Early adulthood: 1946–1953

In the early 1950s, Chavez was introduced to the ideas about non-violent protest purported by Indian independence leader Mahatma Gandhi

In March 1946, Chavez enlisted in the United States Navy, and was sent to the Naval Training Center San Diego.[26] In July he was stationed at the U.S. base in Saipan, and six months later moved to Guam, where he was promoted to the rank of seaman first class.[27] He was then stationed to San Francisco, where he decided to leave the Navy, receiving an honorable discharge in January 1948.[28] Relocating to Delano, California, where his family had settled, he returned to working as an agricultural laborer.[29]

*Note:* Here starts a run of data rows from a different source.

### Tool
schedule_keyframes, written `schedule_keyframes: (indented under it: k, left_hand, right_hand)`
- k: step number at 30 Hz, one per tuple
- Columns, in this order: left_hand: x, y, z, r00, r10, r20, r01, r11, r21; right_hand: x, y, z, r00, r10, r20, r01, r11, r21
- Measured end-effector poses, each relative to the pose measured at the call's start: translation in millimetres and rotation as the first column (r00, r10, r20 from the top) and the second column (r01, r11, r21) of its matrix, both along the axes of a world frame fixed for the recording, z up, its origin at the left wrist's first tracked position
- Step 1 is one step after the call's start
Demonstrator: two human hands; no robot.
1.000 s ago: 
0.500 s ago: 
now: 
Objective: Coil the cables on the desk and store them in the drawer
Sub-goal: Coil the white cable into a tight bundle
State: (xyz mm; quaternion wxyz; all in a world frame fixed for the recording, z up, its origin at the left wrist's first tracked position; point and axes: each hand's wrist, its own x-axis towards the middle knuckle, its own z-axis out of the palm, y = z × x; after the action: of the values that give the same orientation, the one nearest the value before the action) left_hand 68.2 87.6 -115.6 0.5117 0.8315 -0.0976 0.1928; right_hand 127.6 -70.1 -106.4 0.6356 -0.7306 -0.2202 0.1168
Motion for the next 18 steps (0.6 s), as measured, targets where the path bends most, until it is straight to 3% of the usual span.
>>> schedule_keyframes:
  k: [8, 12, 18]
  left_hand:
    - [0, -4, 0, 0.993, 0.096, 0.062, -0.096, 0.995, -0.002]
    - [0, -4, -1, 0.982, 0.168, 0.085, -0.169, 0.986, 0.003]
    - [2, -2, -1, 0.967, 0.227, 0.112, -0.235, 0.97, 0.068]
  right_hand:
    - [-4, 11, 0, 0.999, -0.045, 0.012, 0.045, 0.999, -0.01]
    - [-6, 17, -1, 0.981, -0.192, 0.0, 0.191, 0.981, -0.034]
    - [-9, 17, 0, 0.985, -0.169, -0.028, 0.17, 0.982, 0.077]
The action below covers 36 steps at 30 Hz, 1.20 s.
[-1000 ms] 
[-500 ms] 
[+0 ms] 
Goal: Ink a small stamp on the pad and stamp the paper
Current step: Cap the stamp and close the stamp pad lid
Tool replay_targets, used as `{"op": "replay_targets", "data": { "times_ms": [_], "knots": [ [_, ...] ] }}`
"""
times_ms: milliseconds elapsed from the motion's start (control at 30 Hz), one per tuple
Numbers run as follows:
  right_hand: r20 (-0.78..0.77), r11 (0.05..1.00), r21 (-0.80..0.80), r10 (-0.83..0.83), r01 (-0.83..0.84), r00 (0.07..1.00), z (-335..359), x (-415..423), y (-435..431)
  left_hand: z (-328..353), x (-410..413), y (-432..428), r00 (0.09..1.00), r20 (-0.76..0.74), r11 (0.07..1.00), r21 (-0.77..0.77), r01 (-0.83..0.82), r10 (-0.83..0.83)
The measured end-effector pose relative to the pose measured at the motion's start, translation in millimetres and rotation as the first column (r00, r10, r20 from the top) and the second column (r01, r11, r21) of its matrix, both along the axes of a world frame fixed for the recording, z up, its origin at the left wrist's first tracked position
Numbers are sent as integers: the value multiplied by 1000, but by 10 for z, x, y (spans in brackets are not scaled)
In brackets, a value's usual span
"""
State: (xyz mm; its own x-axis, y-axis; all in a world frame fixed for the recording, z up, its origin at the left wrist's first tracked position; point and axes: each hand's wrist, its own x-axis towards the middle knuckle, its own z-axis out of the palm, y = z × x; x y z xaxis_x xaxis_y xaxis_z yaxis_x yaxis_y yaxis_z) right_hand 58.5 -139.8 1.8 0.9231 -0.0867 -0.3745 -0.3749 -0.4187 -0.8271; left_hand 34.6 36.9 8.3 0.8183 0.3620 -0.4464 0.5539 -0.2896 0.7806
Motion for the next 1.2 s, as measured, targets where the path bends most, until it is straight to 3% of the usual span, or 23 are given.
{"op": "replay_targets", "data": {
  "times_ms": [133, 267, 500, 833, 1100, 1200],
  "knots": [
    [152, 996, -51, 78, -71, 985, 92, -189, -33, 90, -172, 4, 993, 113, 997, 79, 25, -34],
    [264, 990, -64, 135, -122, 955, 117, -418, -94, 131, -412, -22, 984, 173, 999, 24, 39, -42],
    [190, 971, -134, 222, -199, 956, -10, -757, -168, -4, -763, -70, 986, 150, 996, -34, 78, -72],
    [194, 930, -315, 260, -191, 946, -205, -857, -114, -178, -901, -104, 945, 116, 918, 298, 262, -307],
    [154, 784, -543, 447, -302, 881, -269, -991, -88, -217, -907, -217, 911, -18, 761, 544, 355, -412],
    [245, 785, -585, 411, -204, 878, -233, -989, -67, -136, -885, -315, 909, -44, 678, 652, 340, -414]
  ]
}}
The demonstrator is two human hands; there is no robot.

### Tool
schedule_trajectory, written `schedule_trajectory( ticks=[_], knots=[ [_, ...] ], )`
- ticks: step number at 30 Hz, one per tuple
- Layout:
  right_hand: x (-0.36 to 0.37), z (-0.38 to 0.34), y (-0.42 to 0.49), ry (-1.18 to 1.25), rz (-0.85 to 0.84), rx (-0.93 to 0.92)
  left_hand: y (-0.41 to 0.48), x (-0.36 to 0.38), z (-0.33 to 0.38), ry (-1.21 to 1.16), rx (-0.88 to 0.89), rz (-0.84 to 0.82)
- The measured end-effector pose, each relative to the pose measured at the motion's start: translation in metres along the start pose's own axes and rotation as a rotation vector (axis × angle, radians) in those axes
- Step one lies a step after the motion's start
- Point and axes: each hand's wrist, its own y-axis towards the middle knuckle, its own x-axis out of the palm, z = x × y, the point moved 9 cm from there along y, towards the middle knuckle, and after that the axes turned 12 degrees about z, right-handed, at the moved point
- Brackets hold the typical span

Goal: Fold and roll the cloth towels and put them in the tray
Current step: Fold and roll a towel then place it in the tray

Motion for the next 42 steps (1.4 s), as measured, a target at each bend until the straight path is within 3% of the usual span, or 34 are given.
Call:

Chavez entered a relationship with Helen Fabela, who soon became pregnant.[30] They married in Reno, Nevada in October 1948; it was a double wedding, with Chavez's sister Rita marrying her fiancé at the same ceremony.[31] By early 1949, Chavez and his new wife had settled in the Sal Si Puedes neighborhood of San Jose, where many of his other family members were now living.[32] Their first child, Fernando, was born there in February 1949; a second, Sylvia, followed in February 1950; and then a third, Linda, in January 1951.[31] The latter had been born shortly after they had relocated to Crescent City, where Chavez was employed in the lumber industry.[31] They then returned to San Jose, where Chavez worked as an apricot picker and then as a lumber handler for the General Box Company.[33]

Here, he befriended two social justice activists, Fred Ross and Father Donald McDonnell, both European-Americans whose activism was primarily within the Mexican-American community.[34] Chavez helped Ross establish a chapter of his Community Service Organization (CSO) in San Jose, and joined him in voter registration drives.[35] He was soon voted vice president of the CSO chapter.[36] He also helped McDonnell construct the first purpose-built church in Sal Si Puedes, the Our Lady of Guadalupe church, which was opened in December 1953.[37] In turn, McDonnell lent Chavez books, encouraging the latter to develop a love of reading. Among the books were biographies of the saint Francis of Assisi, the U.S. labour organizers John L. Lewis and Eugene V. Debs, and the Indian independence activist Mahatma Gandhi, introducing Chavez to the ideas of non-violent protest.[38]

Early activism

Working for the Community Service Organization: 1953–1962

In late 1953, Chavez was laid off by the General Box Company.[39] Ross then secured funds so that the CSO could employ Chavez as an organizer, travelling around California setting up other chapters.[40] In this job, he travelled across Decoto, Salinas, Fresno, Brawley, San Bernardino, Madera, and Bakersfield.[41] Many of the CSO chapters fell apart after Ross or Chavez ceased running them, and to prevent this Saul Alinsky advised them to unite the chapters, of which there were over twenty, into a self-sustaining national organisation.[42] In late 1955, Chavez returned to San Jose to rebuild the CSO chapter there so that it could sustain an employed full-time organizer. To raise funds, he opened a rummage store, organized a three-day carnival and sold Christmas trees, although often made a loss.[43]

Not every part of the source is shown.